**GOAL OF THE EXERCISE:** Repeat the whole listing below, word for word.

**EXERCISE DATA:**
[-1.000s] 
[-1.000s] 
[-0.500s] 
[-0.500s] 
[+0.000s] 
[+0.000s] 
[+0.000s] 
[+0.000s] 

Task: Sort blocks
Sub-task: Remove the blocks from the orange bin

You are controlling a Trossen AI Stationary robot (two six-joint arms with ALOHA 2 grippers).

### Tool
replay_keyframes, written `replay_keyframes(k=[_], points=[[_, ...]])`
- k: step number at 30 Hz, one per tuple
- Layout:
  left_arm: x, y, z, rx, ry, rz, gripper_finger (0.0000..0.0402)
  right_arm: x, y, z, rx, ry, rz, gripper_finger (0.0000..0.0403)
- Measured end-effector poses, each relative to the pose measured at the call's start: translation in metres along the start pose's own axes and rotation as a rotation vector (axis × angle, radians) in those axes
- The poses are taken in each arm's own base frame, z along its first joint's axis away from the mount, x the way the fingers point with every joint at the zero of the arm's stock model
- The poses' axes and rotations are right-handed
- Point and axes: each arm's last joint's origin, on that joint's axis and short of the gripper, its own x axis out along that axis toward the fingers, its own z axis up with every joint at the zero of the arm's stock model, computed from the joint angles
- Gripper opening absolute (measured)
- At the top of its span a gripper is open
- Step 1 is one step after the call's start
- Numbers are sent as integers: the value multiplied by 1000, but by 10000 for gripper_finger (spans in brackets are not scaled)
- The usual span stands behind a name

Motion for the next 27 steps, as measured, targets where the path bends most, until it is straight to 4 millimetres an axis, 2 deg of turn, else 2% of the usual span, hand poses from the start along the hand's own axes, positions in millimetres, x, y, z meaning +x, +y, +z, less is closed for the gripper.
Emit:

**TASK SOLUTION:**
[-1.000s] 
[-1.000s] 
[-0.500s] 
[-0.500s] 
[+0.000s] 
[+0.000s] 
[+0.000s] 
[+0.000s] 

Task: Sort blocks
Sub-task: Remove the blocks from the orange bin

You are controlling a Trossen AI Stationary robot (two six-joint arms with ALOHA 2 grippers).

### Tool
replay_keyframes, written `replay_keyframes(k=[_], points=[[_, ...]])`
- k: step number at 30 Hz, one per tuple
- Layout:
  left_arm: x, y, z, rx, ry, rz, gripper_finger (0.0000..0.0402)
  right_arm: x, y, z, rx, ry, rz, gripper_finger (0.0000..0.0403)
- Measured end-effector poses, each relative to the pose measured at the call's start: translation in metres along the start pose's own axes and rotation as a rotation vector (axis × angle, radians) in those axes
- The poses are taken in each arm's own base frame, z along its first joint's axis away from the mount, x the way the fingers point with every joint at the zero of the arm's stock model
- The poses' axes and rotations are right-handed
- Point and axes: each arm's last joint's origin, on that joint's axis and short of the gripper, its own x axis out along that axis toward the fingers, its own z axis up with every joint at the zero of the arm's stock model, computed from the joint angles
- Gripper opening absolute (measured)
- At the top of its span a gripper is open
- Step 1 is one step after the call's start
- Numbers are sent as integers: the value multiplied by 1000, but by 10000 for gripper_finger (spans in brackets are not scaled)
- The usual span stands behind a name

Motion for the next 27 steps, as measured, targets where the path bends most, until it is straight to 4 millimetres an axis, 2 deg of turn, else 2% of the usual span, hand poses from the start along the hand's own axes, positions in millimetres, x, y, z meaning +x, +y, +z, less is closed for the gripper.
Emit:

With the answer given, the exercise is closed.